Ford also goes on about how us palaeontologists ignore “reasonable” hypotheses:
“It’s the blindness to reasonable alternatives that dogs the heels of those who wish to innovate the science. The dinosaur palaeontologists endlessly repeat the same dogma, even when the evidence clearly shows it is nothing but fake news.”
Colleagues and I were certainly not blind to the fact that crocodylians possess these sensory structures. However, crocodylians are not the best creatures to compare dinosaur facial neurovasculature with, as they have evolved a unique sensory system unseen in other modern vertebrates in response to their secondarily derived aquatic ecology. Thus, using crocodilian cranial neurovasculature to back up claims dinosaurs were aquatic is misguided. Moreover, resurrecting outdated and refuted evidence isn’t innovating, either.
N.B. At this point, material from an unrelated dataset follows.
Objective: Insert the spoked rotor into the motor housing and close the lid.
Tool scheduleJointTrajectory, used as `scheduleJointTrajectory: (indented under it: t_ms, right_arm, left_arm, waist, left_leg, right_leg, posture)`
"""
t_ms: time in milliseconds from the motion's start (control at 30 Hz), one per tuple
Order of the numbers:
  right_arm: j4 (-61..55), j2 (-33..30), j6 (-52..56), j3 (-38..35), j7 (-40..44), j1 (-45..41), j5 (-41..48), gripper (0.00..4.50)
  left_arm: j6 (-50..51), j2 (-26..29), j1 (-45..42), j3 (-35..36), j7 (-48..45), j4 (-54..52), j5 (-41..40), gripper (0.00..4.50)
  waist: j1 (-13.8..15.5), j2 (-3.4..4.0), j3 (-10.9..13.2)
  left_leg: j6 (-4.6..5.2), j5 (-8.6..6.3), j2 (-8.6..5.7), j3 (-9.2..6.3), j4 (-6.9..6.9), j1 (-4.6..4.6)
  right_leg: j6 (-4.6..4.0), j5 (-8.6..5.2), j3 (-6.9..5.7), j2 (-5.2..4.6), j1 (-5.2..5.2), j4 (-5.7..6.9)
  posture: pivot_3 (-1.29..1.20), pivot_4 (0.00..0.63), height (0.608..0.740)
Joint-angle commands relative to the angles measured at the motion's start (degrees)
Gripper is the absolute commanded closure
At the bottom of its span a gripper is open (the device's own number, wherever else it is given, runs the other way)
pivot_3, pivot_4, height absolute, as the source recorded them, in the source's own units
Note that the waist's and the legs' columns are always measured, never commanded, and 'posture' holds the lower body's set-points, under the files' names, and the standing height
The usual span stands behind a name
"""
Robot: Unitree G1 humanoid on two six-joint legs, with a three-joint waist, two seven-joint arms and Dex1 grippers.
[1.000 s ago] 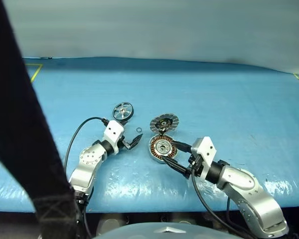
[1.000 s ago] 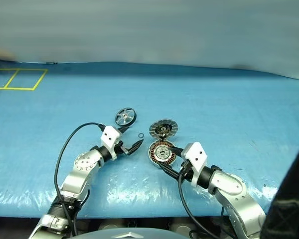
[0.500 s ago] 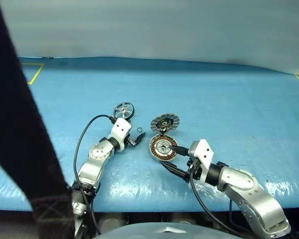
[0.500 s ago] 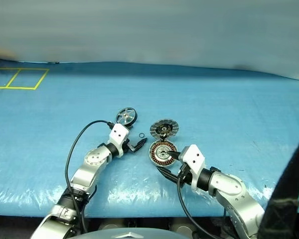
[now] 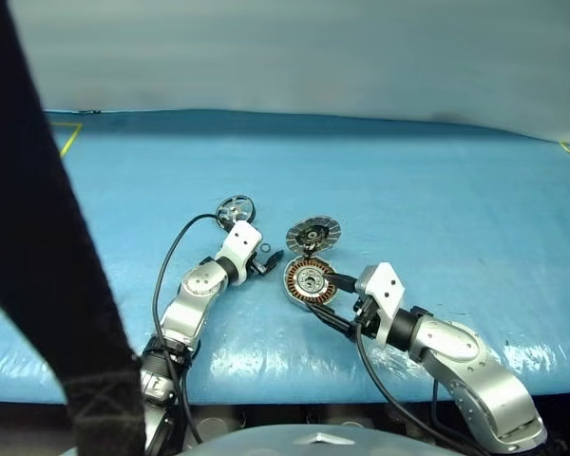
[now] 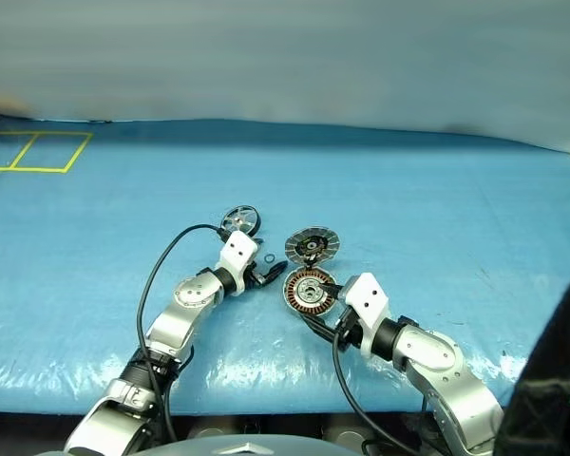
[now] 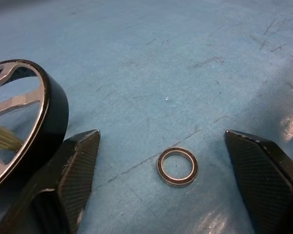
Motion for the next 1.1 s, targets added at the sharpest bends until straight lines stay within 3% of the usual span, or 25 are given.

Colleagues and I are currently delving deeper into the role of this nerve complex in the dinosaur fossil record. We’re looking at ways to more accurately quantify the sensitivity of those systems, and thus refine our understanding of dinosaur neuroethology (that is to say, the neurological basis of behaviour). Our description of the neurovascular canals helped update ideas surrounding fossil remnants of this system, however there is still much work to be done in what promises to be an exciting time in palaeoneurology.
To sum up, just because crocodylians and dinosaurs have similar neurovasculature does not mean they share the same ecology. In addition, whilst some semi-aquatic dinosaurs do seem to have existed, and show evidence for rostral neurovascular systems (e.g. Spinosaurus, Halszkaraptor), we are yet to determine whether these functioned in a manner similar to those of crocodylians. The erroneous concepts put forward by Ford are not restricted to (paleo)neurology- the entire book is littered with misinformation and outrageous, unbacked claims. He does so much cherry-picking he might as well replace the agricultural labourers that have ghosted from British fields since Brexit was announced.
And, to top it all off, he arrogantly tells me that I need to read his book.
No thanks, Brian, I think I’ll pass.